Lauren and Rob, who moved to New York City to make it in showbiz, rent a one-bedroom apartment on Manhattan’s Upper West Side that costs $2,250 per month. Lacking a regular paycheck, the two performers make ends meet by hawking short-term stays on their living-room couch for $65 a night. Travelers find them through Airbnb, a popular online service that connects residents who want to pick up some extra cash from out-of-towners who are looking for a cheaper alternative to a traditional hotel.
“On average, we cover half our rent,” says Lauren, who asked that we not reveal her last name because of the legal issues surrounding Airbnb rentals. “And so it takes away the worry.”
Airbnb, the most popular short-term rental site, is exploding in popularity, with a reported five-fold increase in its bookings in one year. The site has 200,000 listings available in 192 countries. Customers can stay in an igloo in Greenland, a Tipi in Denmark, or a tree house above San Francisco Bay. In New York City, where the average hotel room runs $350 per night, tourists can pay as little as $10 to stay on a worn couch.
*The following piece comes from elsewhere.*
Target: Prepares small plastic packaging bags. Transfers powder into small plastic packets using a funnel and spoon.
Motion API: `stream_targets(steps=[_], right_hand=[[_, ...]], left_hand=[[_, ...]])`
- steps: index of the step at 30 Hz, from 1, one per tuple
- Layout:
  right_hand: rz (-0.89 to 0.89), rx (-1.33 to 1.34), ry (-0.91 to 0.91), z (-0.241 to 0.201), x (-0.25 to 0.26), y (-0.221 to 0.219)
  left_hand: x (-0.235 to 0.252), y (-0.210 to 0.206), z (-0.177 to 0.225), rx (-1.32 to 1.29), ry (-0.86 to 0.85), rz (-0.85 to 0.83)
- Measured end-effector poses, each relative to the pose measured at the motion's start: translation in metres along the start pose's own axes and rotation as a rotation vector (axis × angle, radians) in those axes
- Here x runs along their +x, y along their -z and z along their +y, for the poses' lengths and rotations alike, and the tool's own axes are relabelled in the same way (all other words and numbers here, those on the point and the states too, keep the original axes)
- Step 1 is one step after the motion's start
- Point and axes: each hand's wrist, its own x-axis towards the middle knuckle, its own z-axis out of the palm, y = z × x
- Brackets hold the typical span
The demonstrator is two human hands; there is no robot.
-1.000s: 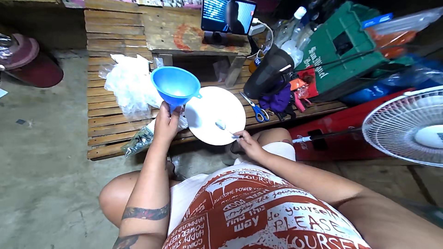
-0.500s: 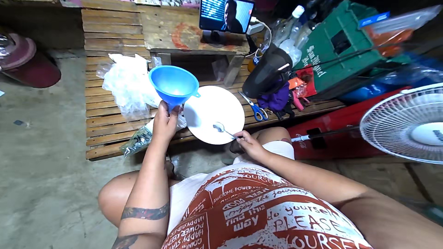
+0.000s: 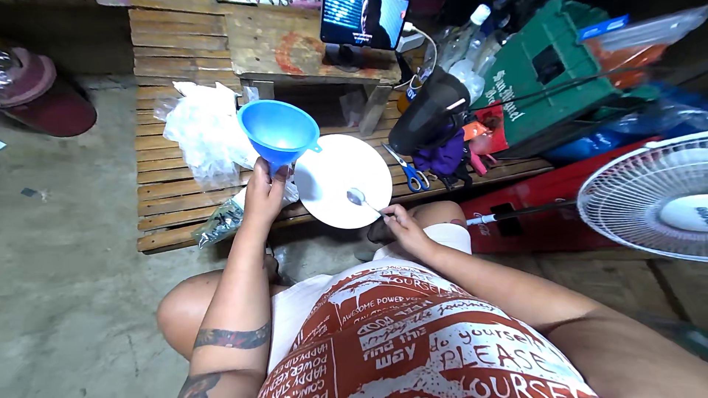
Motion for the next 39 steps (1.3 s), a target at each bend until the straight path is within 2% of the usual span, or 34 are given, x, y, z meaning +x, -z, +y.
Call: stream_targets(steps=[5,9,12,17,22,25,28,30,33,36,39], right_hand=[[0.137,-0.110,-0.042,0.011,0.018,0.024],[0.050,-0.197,-0.093,0.010,0.006,0.014],[-0.026,-0.122,-0.063,-0.004,-0.007,0.001],[0.034,-0.117,0.066,-0.011,0.004,0.020],[0.140,-0.211,-0.080,0.005,0.021,0.047],[0.079,-0.237,-0.104,0.009,0.012,0.037],[-0.062,-0.172,-0.071,-0.001,-0.002,0.024],[-0.090,-0.141,-0.030,-0.005,-0.002,0.022],[0.025,-0.128,-0.014,-0.001,0.013,0.035],[0.143,-0.212,-0.078,0.011,0.027,0.051],[0.102,-0.299,-0.109,0.009,0.018,0.046]], left_hand=[[0.000,-0.001,0.000,-0.006,-0.001,0.002],[0.000,0.000,0.000,-0.007,0.000,0.005],[0.001,-0.001,0.000,-0.018,-0.009,-0.004],[0.001,-0.001,0.000,-0.033,-0.010,0.000],[0.001,0.000,0.001,-0.037,-0.007,0.007],[0.000,0.001,-0.001,-0.022,0.003,0.007],[0.000,0.000,0.000,-0.017,0.006,0.000],[0.001,-0.001,0.000,-0.019,0.006,0.003],[0.000,-0.001,0.000,-0.015,0.002,0.001],[0.000,0.000,0.000,-0.007,-0.002,0.000],[0.000,0.000,0.000,-0.014,0.001,0.007]])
Despite its rapid growth, this sort of peer-to-peer accommodation network still makes up a fraction of the U.S. lodging industry. There are 45,000 Airbnb domestic listings, which is less than 1 percent of the size of the U.S. hotel business, with its 4.9 million guest rooms.
But Airbnb and similar services have made enough of an impact to draw powerful enemies. These range from city officials trying to maximize lucrative hotel taxes to a hospitality industry fearful of competition to tenants-rights advocates who think the short-termers diss traditional renters.